In macaques, antibody responses were lower in the combination V/W/E vaccine to VEEV-IC, VEEV-ID, and VEEV-IE than in the macaques vaccinated with VEEV alone, but the difference in titers was only significant for VEEV-IE. This would suggest that interference caused by the EEEV and WEEV vaccines may have reduced the response to VEEV-IE in the combination vaccine. It is not clear whether this interference would impact protection; in a prior study with a live attenuated VEEV vaccine, no neutralizing antibody to VEEV-IE was generated, yet macaques were protected against VEEV-IE challenge (15). It is possible that this is a result of the furin cleavage deletion, which can alter immunogenicity of the surface GPs, but this requires further investigation. The failure of the WEEV VRP in the NHP model to provide significant protection was not a result of interference as the antibody responses and protection afforded were not significantly different between groups given the WEEV VRP individually or in combination with EEEV and VEEV. Neutralizing antibody responses to WEEV were weak overall in both vaccine groups, with only one NHP achieving a PRNT80 higher than 160 (data not shown). The data suggest that further study is needed to improve responses to WEEV in NHP.

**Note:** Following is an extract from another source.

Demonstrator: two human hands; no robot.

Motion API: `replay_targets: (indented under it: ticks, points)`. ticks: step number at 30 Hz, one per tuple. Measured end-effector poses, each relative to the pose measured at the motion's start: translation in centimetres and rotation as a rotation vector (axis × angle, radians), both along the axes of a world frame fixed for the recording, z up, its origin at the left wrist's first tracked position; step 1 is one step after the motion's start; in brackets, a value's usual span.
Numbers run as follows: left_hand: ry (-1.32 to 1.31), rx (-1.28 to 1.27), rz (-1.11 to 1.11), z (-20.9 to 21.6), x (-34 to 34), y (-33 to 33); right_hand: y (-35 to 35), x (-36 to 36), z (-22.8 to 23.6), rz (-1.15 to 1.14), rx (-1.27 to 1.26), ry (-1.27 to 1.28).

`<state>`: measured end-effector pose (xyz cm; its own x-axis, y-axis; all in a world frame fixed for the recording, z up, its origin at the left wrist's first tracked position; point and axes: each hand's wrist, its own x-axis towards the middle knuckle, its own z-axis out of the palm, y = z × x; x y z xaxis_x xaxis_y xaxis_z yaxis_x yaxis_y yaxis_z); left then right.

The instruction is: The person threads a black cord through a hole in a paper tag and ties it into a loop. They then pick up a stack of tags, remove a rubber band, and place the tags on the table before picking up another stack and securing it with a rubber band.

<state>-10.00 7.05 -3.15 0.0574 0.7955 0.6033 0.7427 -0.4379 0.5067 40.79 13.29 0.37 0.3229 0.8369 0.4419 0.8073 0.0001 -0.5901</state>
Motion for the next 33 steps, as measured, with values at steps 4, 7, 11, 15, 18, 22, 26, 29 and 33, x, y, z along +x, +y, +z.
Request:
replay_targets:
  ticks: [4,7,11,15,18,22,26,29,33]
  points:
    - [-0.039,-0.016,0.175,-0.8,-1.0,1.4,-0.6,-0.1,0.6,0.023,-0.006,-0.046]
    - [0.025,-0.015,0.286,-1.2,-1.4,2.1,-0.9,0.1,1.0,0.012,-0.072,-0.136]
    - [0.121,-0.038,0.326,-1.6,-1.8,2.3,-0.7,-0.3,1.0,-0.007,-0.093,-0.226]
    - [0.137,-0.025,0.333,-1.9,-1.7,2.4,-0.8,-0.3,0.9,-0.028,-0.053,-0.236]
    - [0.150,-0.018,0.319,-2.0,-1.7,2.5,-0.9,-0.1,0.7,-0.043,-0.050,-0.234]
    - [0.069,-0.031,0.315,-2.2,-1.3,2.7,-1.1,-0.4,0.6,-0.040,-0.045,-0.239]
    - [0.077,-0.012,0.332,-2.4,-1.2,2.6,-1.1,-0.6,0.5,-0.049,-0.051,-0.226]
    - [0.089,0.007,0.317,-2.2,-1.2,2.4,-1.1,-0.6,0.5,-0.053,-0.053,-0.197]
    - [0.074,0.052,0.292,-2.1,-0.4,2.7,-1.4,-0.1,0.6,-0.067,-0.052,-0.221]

Neutralizing antibody has long been considered a correlate of protection for many viral vaccines, including the encephalitic alphaviruses (1). The experiments reported here, in agreement with other prior reports, demonstrated robust antibody responses in mice against all three VRP, whether given individually or in combination. In nonhuman primates, responses were generally stronger against VEEV-IAB than the other viruses, with the response to WEEV being the weakest, and only four of six macaques vaccinated with the WEEV VRP alone were seropositive on day 56. Neutralizing antibody titers failed to correlate with protection against EEEV in macaques vaccinated with Sindbis (SIN)/EEE virus (18). As previously mentioned, a live attenuated VEEV-IAB virus failed to generate neutralizing antibody against VEEV-IE in NHP while still protecting against aerosol challenge against VEEV-IE (15). For WEEV and EEEV, we also failed to see a correlation between PRNT80 and protection in macaques although this could be a reflection of weaker antibody responses against WEEV and EEEV than against VEEV. Schmaljohn et al. reported in 1982 that VEEV can induce nonneutralizing but cross-protective antibody responses (50). It is worth noting that neutralization assays are done in vitro and may not correspond with in vivo function. Though it is no longer a requirement for laboratory access, previous reports indicate postvaccination clearance titers of ≥1:20 for VEEV and ≥1:40 for EEEV and WEEV (51). A better understanding of the immunological mechanisms involved in protection against encephalitic alphaviruses, particularly in nonhuman primates, is necessary.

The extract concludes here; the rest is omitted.